The institution also raised skepticism among Gaza administration officials:

“We do not trust a court established by the West.” 

And the Palestinian Authority was far from wanting to use this tool: on July 25, 2014, in the midst of the Israeli offensive against Gaza, a complaint by the Palestinian Authority’s Minister of Justice and the prosecutor of Gaza was even blocked by the Minister for Foreign Affairs Riad al-Maliki, who was rushed to The Hague. In another negative sign, the International Criminal Court prosecutor Fatou Bensouda had refused three times to open an investigation into the Mavi Marmara case as we shall see further on; the latest refusal was on December 1,  2019.

Little was heard about the suffering of the victims in Gaza because, according to the European Union and the United States, the territory is administered by a “terrorist” organization (and this despite a reverse judgment of the European Court of Justice). 

Finally, South African John Dugard, the Palestinian Authority’s chief legal adviser, and former UN Special Rapporteur for Palestine published an astonishing document a few days before Fatou Bensouda’s decision:

“Why the Prosecutor will never open an investigation into Israel-Palestine”

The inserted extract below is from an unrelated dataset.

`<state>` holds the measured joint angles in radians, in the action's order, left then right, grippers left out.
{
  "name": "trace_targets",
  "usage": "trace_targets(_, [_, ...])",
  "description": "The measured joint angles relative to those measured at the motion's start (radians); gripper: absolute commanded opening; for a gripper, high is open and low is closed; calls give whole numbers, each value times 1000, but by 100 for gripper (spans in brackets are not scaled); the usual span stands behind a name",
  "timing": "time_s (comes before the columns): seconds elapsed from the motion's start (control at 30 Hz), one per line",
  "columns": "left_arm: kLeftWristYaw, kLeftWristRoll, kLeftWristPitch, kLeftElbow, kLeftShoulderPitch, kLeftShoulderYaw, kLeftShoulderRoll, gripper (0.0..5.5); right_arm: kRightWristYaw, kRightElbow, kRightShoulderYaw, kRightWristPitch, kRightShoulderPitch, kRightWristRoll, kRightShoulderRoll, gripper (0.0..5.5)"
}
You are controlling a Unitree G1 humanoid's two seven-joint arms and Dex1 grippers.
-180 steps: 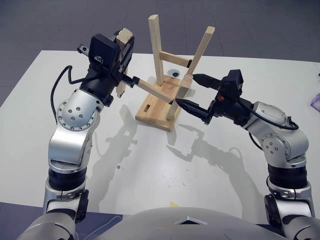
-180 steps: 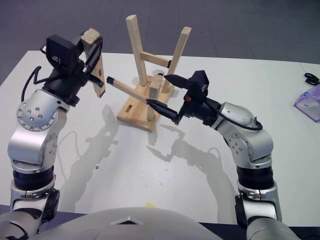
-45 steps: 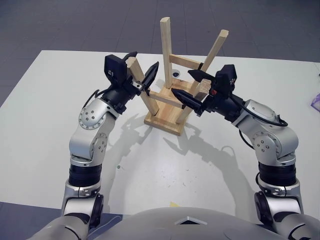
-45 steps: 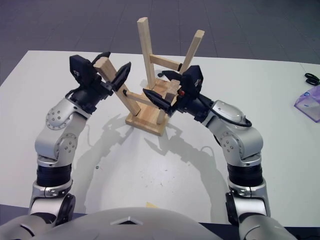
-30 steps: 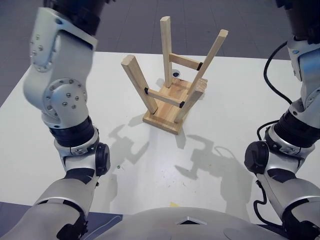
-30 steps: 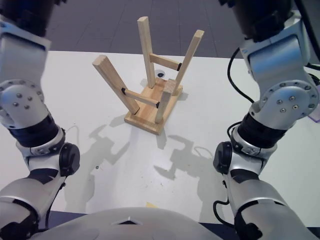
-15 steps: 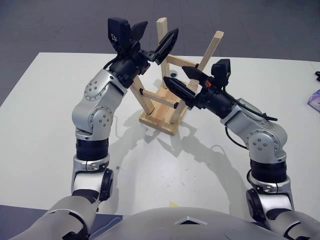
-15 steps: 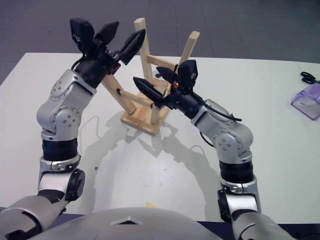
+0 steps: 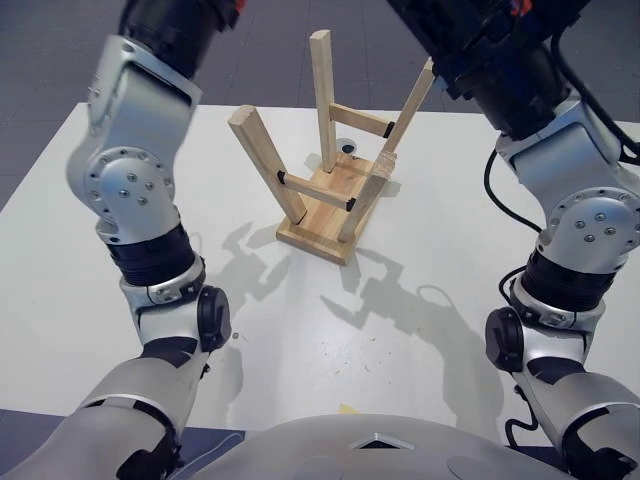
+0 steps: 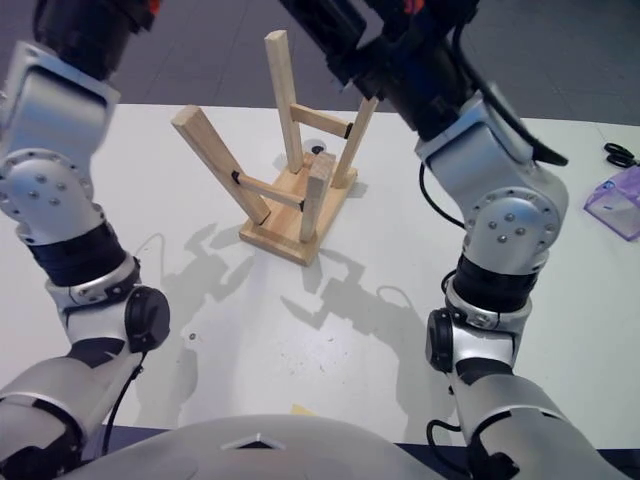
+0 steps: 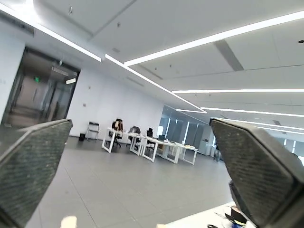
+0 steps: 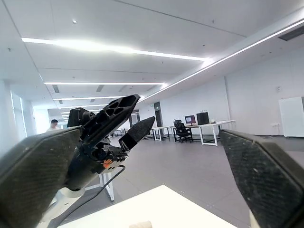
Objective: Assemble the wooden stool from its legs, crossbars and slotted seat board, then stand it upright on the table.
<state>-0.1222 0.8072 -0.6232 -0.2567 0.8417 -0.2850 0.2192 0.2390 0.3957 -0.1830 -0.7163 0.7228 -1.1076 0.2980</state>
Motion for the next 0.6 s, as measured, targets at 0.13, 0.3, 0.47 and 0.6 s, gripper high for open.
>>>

 And yet, Steps had been Taken

Palestine had ratified the Treaty of Rome in January 2015 (Art. 12(2)), and also sent a government declaration giving retroactive jurisdiction to the Court as from June 14, 2014 (Art. 12 (3)), which made it possible to include war crimes committed during the war in the summer of 2014.

From Gaza, a large number of victims’ cases were sent to the ICC from 2014: complaints from victims or families of victims, written and documented by staff trained according to international legal standards. These documents concerned the war of the summer of 2014, but there was also a complaint from civil society (about 50 associations, 400 Palestinians, and 40 lawyers) in 2017, and, since the beginning of 2018, from the very numerous victims of the weekly demonstrations along the Gaza border known as the “Great Marches of Return.” 

Finally, on May 23, 2018, the Palestinian Authority formally lodged a complaint with the Court by activating Article 14.

In early December 2019, Fatou Bensouda produced the annual report on the activities of the Prosecutor’s Office.  Attentive observers noted, in the chapter devoted to Israel-Palestine, the use of an unusual formula.

While the office had launched a preliminary investigation in 2015 and every annual report since then merely mentioned a substantial activity of gathering and verifying information, for the first time Fatou Bensouda felt that “the time had come for a judicial decision.” Contrary to some who predicted that the prosecutor would leave the file to her successor, the formula established that a decision would be made within a year, and it happened a few days later.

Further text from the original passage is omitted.